Copyright (c) 2014-2015 by Tatsuya Kawano
Authors: Tatsuya Kawano ([email protected]
).
Also see the Credits chapter. h2leveldb borrowed port
driver C/C++ codes from LETS.
h2leveldb is Erlang bindings to HyperLevelDB embedded key-value store that can be used in any Erlang application. It is open sourced under the MIT license. It was originally developed for Hibari DB and that is why it was named as an abbreviation of Hibari HyperLevelDB. Despite the name suggests, it does not depend on any components of Hibari DB.
The goals of h2leveldb are to provide straightforward bindings to HyperLevelDB and to expose its native C++ API as much as possible to Erlang application. While this will help developers to take performance advantage of HyperLevelDB's native API, it will also ask the developers to learn the new API and a bit of the internals of HyperLevelDB.
If you are looking for an easier option to work with, I would recommend to take a look at other projects such as LETS, which is a drop-in replacement of ETS (Erlang Term Storage) using LevelDB or HyperLevelDB as the storage implementation.
h2leveldb is implemented as an Erlang port driver (not NIFs). It takes advantage of the async thread pool in an Erlang VM to perform concurrent writes and reads against HyperLevelDB without blocking the scheduler threads in the VM. It also exposes HyperLevelDB's batch write API to improve performance, especially for synchronous writes.
The port driver is statically linked to specific versions of HyperLevelDB and Snappy compression library. Therefore, you do not have to separately install and manage these products as dynamic shared libraries in a system path.
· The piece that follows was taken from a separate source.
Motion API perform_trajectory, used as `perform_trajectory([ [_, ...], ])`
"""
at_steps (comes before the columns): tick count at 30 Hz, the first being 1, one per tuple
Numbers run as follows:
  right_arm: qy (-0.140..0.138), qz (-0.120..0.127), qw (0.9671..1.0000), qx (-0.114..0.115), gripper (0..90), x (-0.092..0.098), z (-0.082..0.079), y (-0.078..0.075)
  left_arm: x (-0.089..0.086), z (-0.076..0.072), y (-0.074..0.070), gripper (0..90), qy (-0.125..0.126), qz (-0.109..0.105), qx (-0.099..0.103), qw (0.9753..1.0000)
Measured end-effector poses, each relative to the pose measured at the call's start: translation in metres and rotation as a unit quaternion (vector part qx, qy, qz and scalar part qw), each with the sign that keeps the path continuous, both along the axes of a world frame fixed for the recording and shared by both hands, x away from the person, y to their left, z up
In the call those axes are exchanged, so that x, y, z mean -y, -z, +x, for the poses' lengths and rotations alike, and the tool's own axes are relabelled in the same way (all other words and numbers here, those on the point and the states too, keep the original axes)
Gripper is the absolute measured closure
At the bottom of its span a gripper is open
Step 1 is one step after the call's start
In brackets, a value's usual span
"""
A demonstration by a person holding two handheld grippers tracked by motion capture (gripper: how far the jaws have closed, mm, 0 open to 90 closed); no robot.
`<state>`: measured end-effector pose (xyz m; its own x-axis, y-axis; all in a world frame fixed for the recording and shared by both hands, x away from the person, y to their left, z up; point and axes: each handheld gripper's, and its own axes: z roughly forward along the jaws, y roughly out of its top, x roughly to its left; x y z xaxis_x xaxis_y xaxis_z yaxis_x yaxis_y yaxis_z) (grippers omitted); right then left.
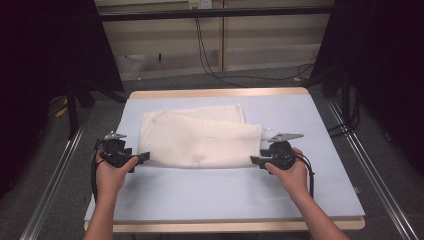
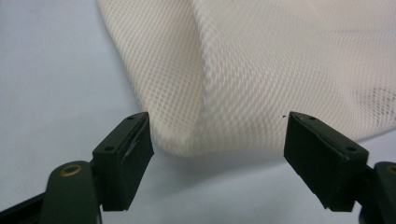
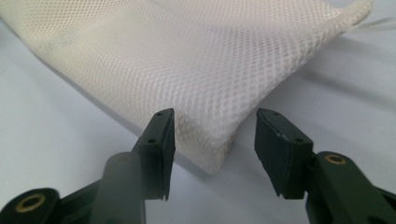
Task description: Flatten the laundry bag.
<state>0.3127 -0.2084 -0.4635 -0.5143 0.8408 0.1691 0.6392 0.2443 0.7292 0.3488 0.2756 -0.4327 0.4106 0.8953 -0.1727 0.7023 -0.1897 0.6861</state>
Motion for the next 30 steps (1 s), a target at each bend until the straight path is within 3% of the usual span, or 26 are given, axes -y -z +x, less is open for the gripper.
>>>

HyperLevelDB is a fork of Google LevelDB intended to meet the needs of HyperDex while remaining compatible with LevelDB.
HyperLevelDB improves on LevelDB in two key ways:
-
Improved parallelism: HyperLevelDB uses more fine-grained locking internally to provide higher throughput for multiple writer threads.
-
Improved compaction: HyperLevelDB uses a different method of compaction that achieves higher throughput for write-heavy workloads, even as the database grows.
HyperLevelDB is written in C++0x and open sourced under the New BSD License.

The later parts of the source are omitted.